Y como toda gran novela que se precie, Deadwood cuenta con personajes maravillosos. Sobre todos ellos, sin duda, la inconmensurable creación de Ian McShane, que con su Al Swearengen puede competir de tú a tú con Tony Soprano o con el Walter White/Heisenberg de Breaking Bad. Al, que en la película se encuentra ya en el ocaso de su vida, es el espíritu y el corazón de la serie. Un encantador asesino y rufián, el individuo más inteligente entre muchos bastante inteligentes, el más honesto y el más brutal, quizá un alter-ego del mismo Milch, que consigue elevar aún más esta serie y hacerla todavía más singular. Ligeramente desdibujado en la tv movie, se halla magníficamente acompañado de Olyphant, Anna Gunn, John Hawkes, Dayton Callie, Molly Parker y otros muchos, todos los actores de esta joya. Una de esas joyas cuya dificultad para saborearla es un valor en sí mismo. Porque algunas obras maestras, quizá las más importantes, nos exigen un esfuerzo consciente y contínuo.

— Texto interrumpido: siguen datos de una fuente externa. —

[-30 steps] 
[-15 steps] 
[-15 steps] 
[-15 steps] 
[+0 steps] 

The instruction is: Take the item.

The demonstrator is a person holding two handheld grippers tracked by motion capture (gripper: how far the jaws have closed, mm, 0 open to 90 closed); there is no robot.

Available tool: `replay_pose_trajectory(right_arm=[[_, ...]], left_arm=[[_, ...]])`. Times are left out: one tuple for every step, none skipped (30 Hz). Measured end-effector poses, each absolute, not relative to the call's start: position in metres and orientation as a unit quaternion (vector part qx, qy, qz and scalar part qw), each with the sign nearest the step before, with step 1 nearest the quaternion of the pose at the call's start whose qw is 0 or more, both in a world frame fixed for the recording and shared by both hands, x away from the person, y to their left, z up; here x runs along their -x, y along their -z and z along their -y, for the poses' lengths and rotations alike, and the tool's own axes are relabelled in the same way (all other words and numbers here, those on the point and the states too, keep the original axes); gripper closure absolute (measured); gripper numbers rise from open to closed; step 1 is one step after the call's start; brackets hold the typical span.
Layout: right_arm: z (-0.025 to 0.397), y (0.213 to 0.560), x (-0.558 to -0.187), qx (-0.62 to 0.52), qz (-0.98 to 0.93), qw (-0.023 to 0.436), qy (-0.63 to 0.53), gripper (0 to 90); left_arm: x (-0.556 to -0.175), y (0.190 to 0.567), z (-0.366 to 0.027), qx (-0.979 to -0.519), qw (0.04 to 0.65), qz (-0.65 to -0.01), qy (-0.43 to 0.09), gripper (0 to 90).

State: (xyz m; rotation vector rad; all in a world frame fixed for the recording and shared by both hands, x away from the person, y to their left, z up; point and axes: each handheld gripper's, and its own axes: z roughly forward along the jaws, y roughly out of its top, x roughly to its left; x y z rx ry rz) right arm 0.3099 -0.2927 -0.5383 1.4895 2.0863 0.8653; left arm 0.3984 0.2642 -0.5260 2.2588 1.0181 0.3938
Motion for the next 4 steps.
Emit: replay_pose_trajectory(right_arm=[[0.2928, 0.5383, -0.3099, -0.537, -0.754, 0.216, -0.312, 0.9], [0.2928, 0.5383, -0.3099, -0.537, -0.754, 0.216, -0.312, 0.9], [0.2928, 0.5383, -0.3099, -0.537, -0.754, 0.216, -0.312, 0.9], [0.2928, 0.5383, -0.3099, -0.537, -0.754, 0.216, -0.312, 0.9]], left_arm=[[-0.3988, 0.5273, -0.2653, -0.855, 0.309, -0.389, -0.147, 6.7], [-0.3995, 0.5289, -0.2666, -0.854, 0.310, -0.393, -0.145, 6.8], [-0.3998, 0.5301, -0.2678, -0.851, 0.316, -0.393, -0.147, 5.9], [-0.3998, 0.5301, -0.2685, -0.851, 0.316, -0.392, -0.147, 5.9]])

Deadwood, una serie que habla sobre el pasado, es una serie sobre el futuro, irónicamente. Su profundo y desgarrado nihilismo, su despiadada visión de la naturaleza humana, están dedicados a mirar hacia el futuro. El del campamento, por supuesto, pero sobre todo el de la especie humana. Es una visión incómoda y dolorosa de lo que fuimos, lo que somos y lo que seremos. Su inmensa dignidad estética, su honestidad, son los supremos valores por las que debe ser vista y recordada.